Ainda não há muito tempo aqui se analisava a execução orçamental destacando o comportamento de alguns impostos para o aumento da receita fiscal: “Mais IVA, mais Imposto de Selo, mais Receita.” Concretamente, recordo o que então escrevi sobre o imposto de selo, meio a sério, meio a brincar:
“(…) Quanto ao Imposto de Selo podemos constatar que continua imbatível em termos de evolução, com taxas de crescimento homólogo a superarem os dois dígitos. Por este andar ainda hei-de ver o Imposto de Selo como a maior fonte de receitas do Estado.”
Hoje, no Jornal de Negócios apresenta-se uma reafirmação por parte das finanças que tudo o que mexe tem de ser declarado ao fisco desde que atinja os 500€ sendo que deverá pagar 10% de imposto de selo, havendo apenas uns resquícios de pudor quanto a doações entre ascendentes e descendentes (declaram-se mas não se taxam). Seguramente, haverá razões ponderosas para a integridade de todo o sistema fiscal que justifiquem, em teoria, esta regra de taxar todas as transferências de dinheiro. Provavelmente, as doações acima de 500€ serão até um não-problema para a maioria dos portugueses, mas desconfio que o princípio chocará mais população do que o suposto universo dos directamente afectados.
Mais do que compreender a necessidade de um imposto com estas lógicas e com esta utilidade, concluo que estará na altura de alterar radicalmente todo o sistema fiscal português. Não necessariamente com o radicalismo apresentado pelo Luis Aguiar Conraria: leia-se “Imposto único, subsídio único” e “Re: “Uns dizem mata…” bem como os respectivos comentários. Sendo um radicalismo para já tão impraticável quanto o fim dos off-shores (implicariam ambos um consenso internacional alargado para que o país promotor da revolução não cometesse suicídio fiscal), estamos conversados – à partida. Ainda assim os pressupostos que levam à interessante conversa promovida no Destreza das Dúvidas são de relevar.

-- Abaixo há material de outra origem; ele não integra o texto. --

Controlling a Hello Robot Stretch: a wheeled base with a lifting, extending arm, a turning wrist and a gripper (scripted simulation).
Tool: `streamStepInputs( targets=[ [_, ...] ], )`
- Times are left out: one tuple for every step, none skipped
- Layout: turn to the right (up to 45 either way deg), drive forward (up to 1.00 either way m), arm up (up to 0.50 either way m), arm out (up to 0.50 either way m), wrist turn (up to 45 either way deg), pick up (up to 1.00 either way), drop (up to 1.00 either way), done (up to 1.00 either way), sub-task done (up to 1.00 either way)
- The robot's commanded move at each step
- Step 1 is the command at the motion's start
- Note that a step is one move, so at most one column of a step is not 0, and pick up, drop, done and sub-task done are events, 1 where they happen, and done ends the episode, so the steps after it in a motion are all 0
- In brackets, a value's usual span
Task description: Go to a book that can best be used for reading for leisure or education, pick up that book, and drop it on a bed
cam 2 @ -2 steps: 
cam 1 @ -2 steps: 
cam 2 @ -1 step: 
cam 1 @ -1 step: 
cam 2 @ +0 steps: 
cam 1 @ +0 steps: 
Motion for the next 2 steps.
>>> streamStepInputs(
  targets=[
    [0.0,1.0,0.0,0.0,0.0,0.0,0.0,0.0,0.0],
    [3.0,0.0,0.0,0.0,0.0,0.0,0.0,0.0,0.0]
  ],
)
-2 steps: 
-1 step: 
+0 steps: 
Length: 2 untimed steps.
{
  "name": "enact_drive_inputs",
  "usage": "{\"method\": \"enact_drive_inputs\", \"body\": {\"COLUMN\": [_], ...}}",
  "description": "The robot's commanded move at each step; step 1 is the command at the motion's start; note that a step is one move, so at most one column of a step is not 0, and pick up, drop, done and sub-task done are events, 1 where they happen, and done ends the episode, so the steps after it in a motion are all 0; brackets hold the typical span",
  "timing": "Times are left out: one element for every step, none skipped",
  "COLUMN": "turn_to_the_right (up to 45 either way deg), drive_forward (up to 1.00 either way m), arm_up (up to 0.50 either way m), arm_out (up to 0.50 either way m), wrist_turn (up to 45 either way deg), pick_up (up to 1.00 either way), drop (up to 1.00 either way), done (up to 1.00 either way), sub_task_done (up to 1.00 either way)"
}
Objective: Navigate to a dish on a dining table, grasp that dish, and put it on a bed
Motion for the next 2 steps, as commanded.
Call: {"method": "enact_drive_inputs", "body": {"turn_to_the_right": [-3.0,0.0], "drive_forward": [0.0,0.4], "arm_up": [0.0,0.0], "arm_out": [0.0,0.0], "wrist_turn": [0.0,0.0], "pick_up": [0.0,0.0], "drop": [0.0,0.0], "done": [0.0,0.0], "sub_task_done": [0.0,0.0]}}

Arrepiando caminho em relação ao que, justificado pela emergência nacional do controlo do défice, tem sido a tendência de acrescentar ao necessário e justificável reforço de meios pelos quais se consegue fiscalizar o contribuinte (cruzamento de bases de dados diversas, por exemplo), a manutenção e agravamento de toda oferta de impostos pré-existentes à crise reforçada do défice (acumulando duplas e triplas tributações, inversões do ónus da prova, etc), está na hora de forçar o pensamento no day-after da paranóia anti-défice.
Seria muito mau que se deixasse cristalizar para o futuro a panóplia de impostos “disponíveis” e a sua severidade, seja esta última medida pelas taxas de IVA, pela base de incidência do Imposto de Selo e/ou por outras vias. Tal como seria muito mau não estar à espera de um day-after.
Não assumir que muito do que tem sido feito em matéria fiscal tem de ser temporário é tão mau quanto acreditar, a pretexto de uma conjuntura económica mais favorável, que é possível deixar de se ter como objectivo uma reforma/ clarificação do papel do Estado.
Havendo ainda razões para, no curto prazo, não se mexer (demasiado) no status quo fiscal, convém ter bem presente que o paradigma de redistribuição de rendimentos tem de ser repensado no sentido de uma simplificação, de uma progressiva autonomia face à cobrança fiscal e de uma comprovada aceitação democrática com esta matéria a merecer maior destaque político e a assumir, no futuro, um papel mais relevante no debate político. Afinal, até há mais impostos além do IVA e do IRS/IRC e há uma imagem muito difusa do que é que contribui de facto e em que medida para a redistribuição de rendimentos.
Pessoalmente estou também apenas nesta fase inicial, com estes pressupostos e com a memória do que se tem passado em terras lusas nas últimas décadas. De resto, tento conservar espírito aberto, procurando não me agarrar demasiado acriticamente a convicções do passado. Uma longa e urgente conversa baseada em opiniões informadas e posteriormente temperada com opções políticas deve estar cada vez mais na ordem do dia.